DIRECTIONS FOR THIS TASK >> What is needed is an exact copy of the listing, with no pictures in it.

****************

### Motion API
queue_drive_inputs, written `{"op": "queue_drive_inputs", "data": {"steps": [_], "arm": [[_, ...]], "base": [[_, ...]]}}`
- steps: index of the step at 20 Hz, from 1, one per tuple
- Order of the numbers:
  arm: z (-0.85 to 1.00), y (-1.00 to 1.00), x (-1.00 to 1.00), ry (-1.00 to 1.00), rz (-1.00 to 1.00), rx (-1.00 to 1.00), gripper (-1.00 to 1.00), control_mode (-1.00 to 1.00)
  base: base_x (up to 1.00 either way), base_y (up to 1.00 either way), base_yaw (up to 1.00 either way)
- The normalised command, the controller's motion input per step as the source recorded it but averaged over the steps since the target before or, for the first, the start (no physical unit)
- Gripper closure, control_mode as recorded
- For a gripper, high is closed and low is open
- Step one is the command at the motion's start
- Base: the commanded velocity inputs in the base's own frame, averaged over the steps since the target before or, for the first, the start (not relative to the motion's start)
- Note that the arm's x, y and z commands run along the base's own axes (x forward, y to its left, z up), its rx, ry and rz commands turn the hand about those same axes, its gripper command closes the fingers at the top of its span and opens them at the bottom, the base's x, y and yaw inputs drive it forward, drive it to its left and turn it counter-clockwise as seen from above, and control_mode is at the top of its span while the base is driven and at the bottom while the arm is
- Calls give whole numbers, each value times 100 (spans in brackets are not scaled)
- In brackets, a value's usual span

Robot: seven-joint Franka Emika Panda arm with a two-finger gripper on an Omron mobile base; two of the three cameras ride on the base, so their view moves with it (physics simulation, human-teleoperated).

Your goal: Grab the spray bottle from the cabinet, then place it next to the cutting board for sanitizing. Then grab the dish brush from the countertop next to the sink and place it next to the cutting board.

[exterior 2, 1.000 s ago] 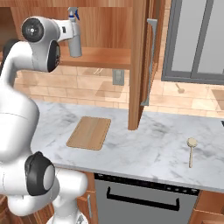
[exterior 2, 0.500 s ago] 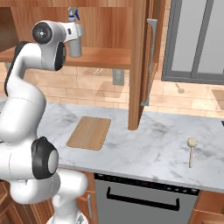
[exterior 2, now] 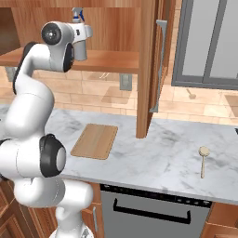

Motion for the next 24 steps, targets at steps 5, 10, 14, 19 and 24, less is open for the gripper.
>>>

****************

WRITTEN REPLY >>
### Motion API
queue_drive_inputs, written `{"op": "queue_drive_inputs", "data": {"steps": [_], "arm": [[_, ...]], "base": [[_, ...]]}}`
- steps: index of the step at 20 Hz, from 1, one per tuple
- Order of the numbers:
  arm: z (-0.85 to 1.00), y (-1.00 to 1.00), x (-1.00 to 1.00), ry (-1.00 to 1.00), rz (-1.00 to 1.00), rx (-1.00 to 1.00), gripper (-1.00 to 1.00), control_mode (-1.00 to 1.00)
  base: base_x (up to 1.00 either way), base_y (up to 1.00 either way), base_yaw (up to 1.00 either way)
- The normalised command, the controller's motion input per step as the source recorded it but averaged over the steps since the target before or, for the first, the start (no physical unit)
- Gripper closure, control_mode as recorded
- For a gripper, high is closed and low is open
- Step one is the command at the motion's start
- Base: the commanded velocity inputs in the base's own frame, averaged over the steps since the target before or, for the first, the start (not relative to the motion's start)
- Note that the arm's x, y and z commands run along the base's own axes (x forward, y to its left, z up), its rx, ry and rz commands turn the hand about those same axes, its gripper command closes the fingers at the top of its span and opens them at the bottom, the base's x, y and yaw inputs drive it forward, drive it to its left and turn it counter-clockwise as seen from above, and control_mode is at the top of its span while the base is driven and at the bottom while the arm is
- Calls give whole numbers, each value times 100 (spans in brackets are not scaled)
- In brackets, a value's usual span

Robot: seven-joint Franka Emika Panda arm with a two-finger gripper on an Omron mobile base; two of the three cameras ride on the base, so their view moves with it (physics simulation, human-teleoperated).

Your goal: Grab the spray bottle from the cabinet, then place it next to the cutting board for sanitizing. Then grab the dish brush from the countertop next to the sink and place it next to the cutting board.

[exterior 2, 1.000 s ago] 
[exterior 2, 0.500 s ago] 
[exterior 2, now] 

Motion for the next 24 steps, targets at steps 5, 10, 14, 19 and 24, less is open for the gripper.
>>>

Nothing else is required to complete this exercise.